「……今のうちに…戻らないと。」
先生は私の体を離して、また…時間を確認する。
「引き継ぎしてこないと。」
「…………。ですが…。」
顔色が…悪いわ。
「大丈夫、トイレに行ってたことにするし。」
「いえ。そうではなくて……。」
「大丈夫。お前が心配するよーなことは、何もない。」
「…………。」
「…何もない。」
「…………。そうですか。」
「なあ、三船?」
「はい?」
「これから30分後に…、こっそり正面玄関に来れるか?」
「え?」
「体調が悪くないならだけど……。
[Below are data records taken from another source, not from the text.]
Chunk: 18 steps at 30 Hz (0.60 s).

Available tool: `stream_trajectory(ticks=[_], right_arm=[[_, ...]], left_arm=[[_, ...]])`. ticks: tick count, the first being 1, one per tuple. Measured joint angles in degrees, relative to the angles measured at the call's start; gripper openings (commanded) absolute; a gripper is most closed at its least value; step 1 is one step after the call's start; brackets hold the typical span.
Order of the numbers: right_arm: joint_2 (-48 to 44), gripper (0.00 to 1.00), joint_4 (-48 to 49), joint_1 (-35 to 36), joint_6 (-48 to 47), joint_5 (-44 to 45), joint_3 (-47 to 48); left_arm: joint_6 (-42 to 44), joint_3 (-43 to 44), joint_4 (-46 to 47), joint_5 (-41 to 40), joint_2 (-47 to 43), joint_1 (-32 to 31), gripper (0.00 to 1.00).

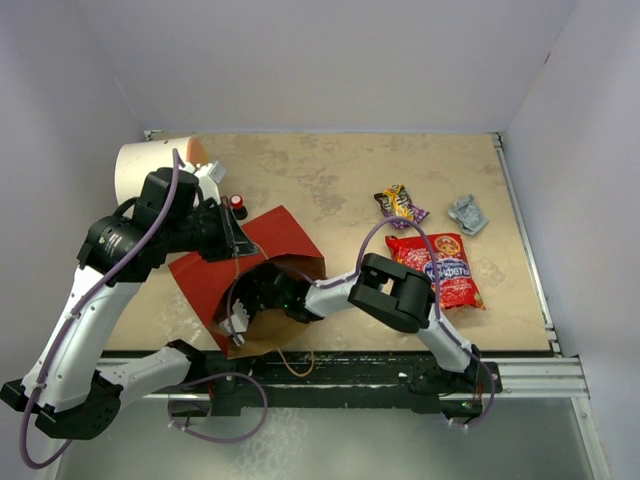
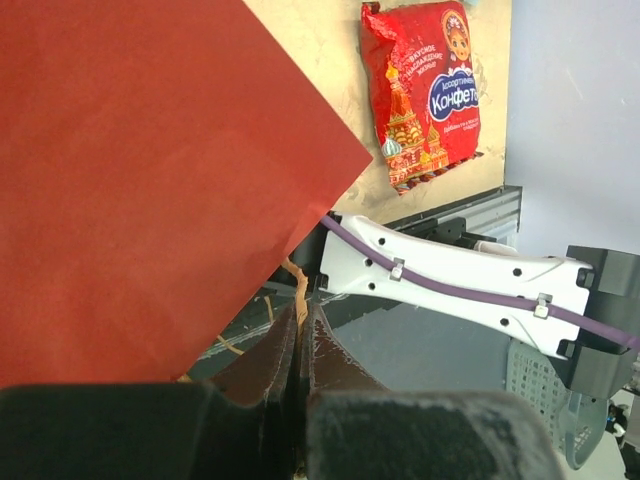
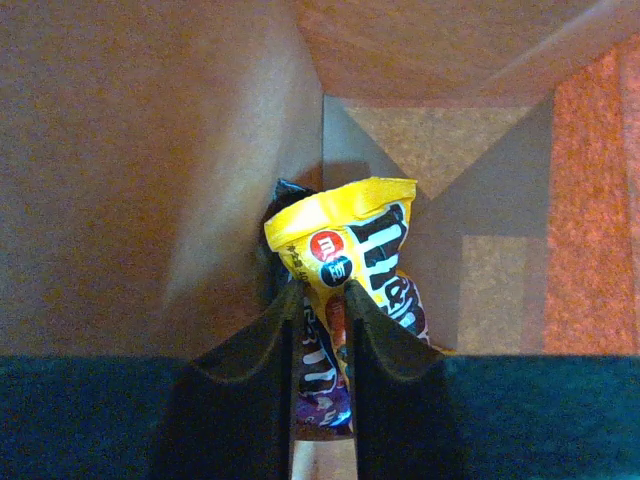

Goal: Take the snacks out of the paper bag
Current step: Take out the snack from the paper bag.

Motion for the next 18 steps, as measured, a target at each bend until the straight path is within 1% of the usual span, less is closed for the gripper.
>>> stream_trajectory(ticks=[6,9,15,18], right_arm=[[-0.9,0.09,2.4,-0.33,3.8,-0.35,-1.14],[-3.41,0.05,3.63,-0.35,6.4,-0.46,-3.74],[-11.1,0.03,7.34,-0.37,12.66,-1.7,-10.67],[-12.5,0.07,9.27,-0.37,15.1,-2.38,-12.07]], left_arm=[[-1.09,-1.97,0.07,-0.87,-1.75,0.0,0.0],[-1.29,-2.43,0.04,-1.49,-2.08,0.0,0.0],[-1.29,-2.45,0.07,-2.34,-2.1,0.0,0.0],[-1.27,-2.45,0.07,-2.4,-2.1,0.0,0.0]])
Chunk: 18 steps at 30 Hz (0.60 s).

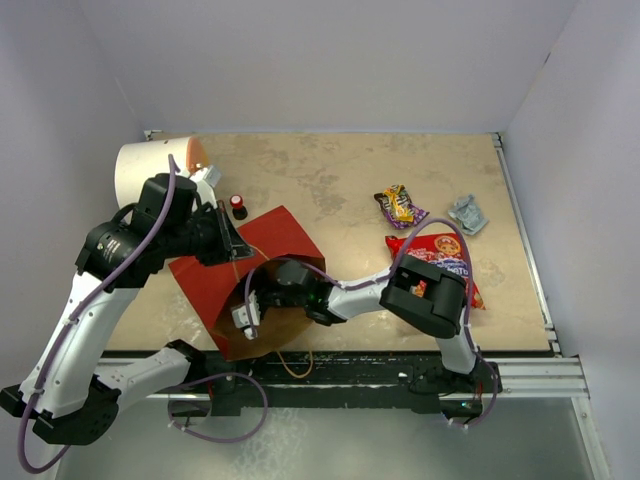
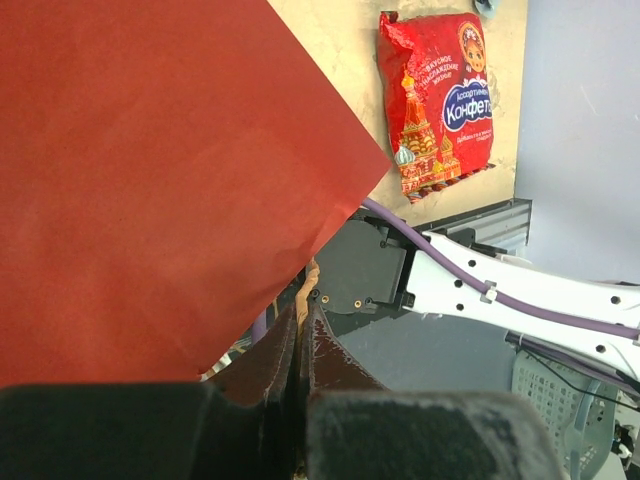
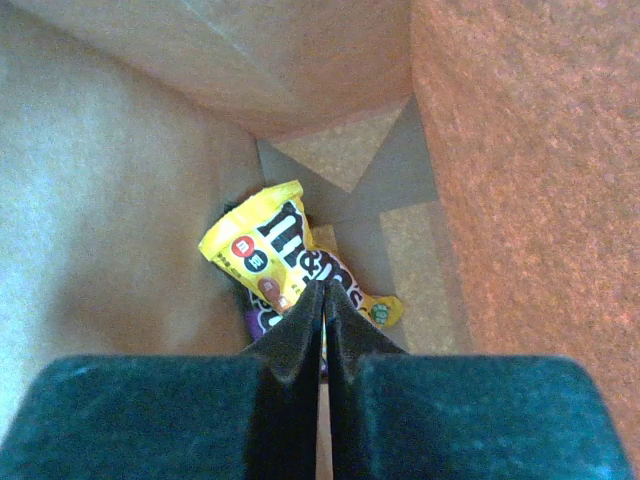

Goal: Take the snacks out of the paper bag
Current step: Take out the snack from the paper bag.

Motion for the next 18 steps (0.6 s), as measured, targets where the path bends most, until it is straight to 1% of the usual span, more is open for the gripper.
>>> stream_trajectory(ticks=[1,2,3,5,6,7,8,9,18], right_arm=[[0.0,0.13,0.33,0.0,0.66,-0.28,-0.02],[0.04,0.25,0.46,0.0,1.31,-0.92,-0.04],[0.07,0.35,0.48,0.0,1.81,-1.25,-0.04],[0.26,0.49,0.33,0.0,2.64,-2.29,0.02],[0.48,0.59,0.24,0.0,2.69,-2.47,0.17],[0.96,0.7,0.15,0.0,2.58,-2.49,0.63],[1.64,0.74,0.17,0.0,2.49,-2.47,1.38],[2.49,0.74,0.2,0.02,2.4,-2.4,2.19],[8.92,0.76,-4.59,-0.37,-2.75,-2.36,10.29]], left_arm=[[0.0,0.0,0.0,0.0,0.0,0.0,0.0],[0.0,0.0,0.0,0.0,0.02,0.0,0.0],[0.0,0.0,0.0,-0.02,0.09,0.0,0.0],[0.0,0.15,-0.02,0.0,0.33,0.0,0.0],[0.0,0.24,0.0,0.0,0.48,0.0,0.0],[0.0,0.33,0.0,0.02,0.66,0.0,0.0],[0.0,0.44,-0.02,0.04,0.87,0.0,0.0],[0.0,0.57,0.0,0.07,1.07,0.0,0.0],[0.07,1.53,0.0,1.05,2.21,0.0,0.0]])
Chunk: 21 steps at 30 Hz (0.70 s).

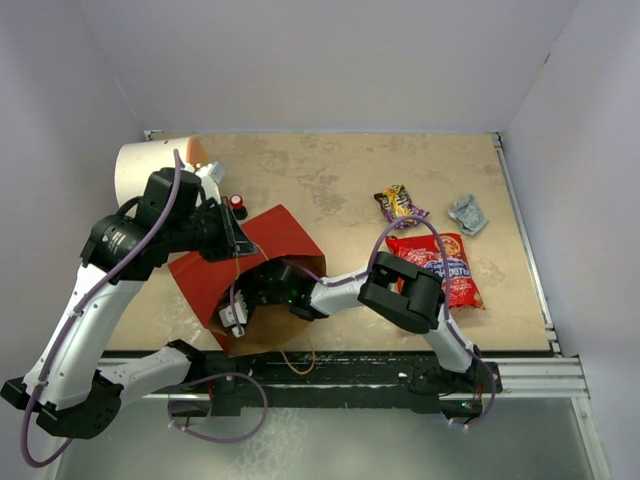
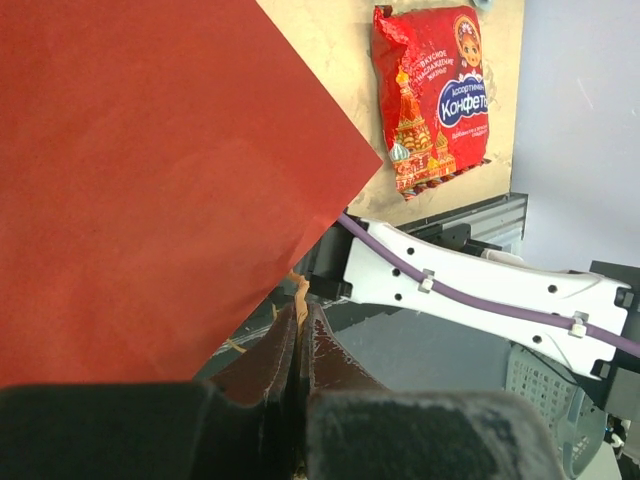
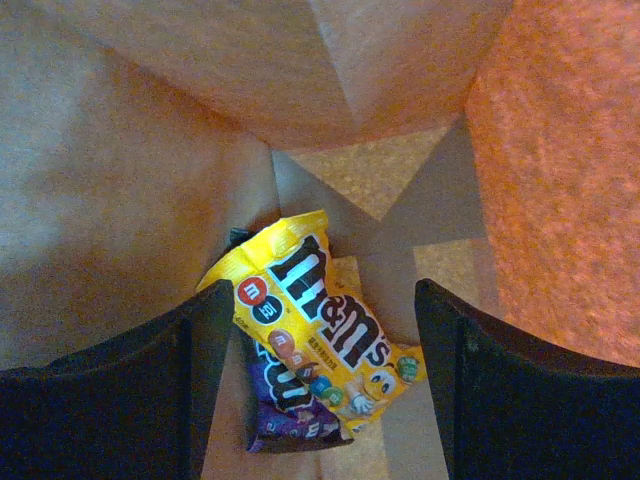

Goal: Take the snacks out of the paper bag
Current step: Take out the snack from the paper bag.

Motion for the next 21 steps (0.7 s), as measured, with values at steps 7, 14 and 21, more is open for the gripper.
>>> stream_trajectory(ticks=[7,14,21], right_arm=[[4.07,0.75,-6.82,-0.46,-2.82,0.17,6.45],[6.56,0.56,-12.2,-0.94,-3.72,0.48,11.34],[6.56,0.21,-15.69,-1.68,-3.98,1.51,11.96]], left_arm=[[0.42,0.0,0.02,1.09,0.68,0.0,0.0],[0.44,0.0,-0.02,1.55,0.85,0.0,0.0],[0.42,0.0,-0.04,0.98,0.57,0.0,0.0]])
」
「今のあなたにソレを言われても…逆に同じ台詞を返したいわ。」
「…………。うん、だから……ちょっとリフレッシュしようぜ。」
「…………?」
「ずっと寝てばっかりで…退屈だったろ?」
「…………。」
ああ……、先生はまた私に気を遣っているのね。
そんな顔して……
自分の方が、辛そうな顔しているくせに……。
私は手を伸ばして……、
先生のやわらかい髪を、わしゃわしゃっと撫でる。
「……?!」
呆気にとられる…ニシハル。
「……私が…先生に元気を差し上げます。だから…、仕方ないから付き合ってあげますよ。」
「……ん、そうこなくっちゃ。じゃあ、また30分後に。」
「はい、承知しました。」
それから彼は、物音も立てずに。
部屋の外を確認した後……
そっと静かに、部屋を……去って行った。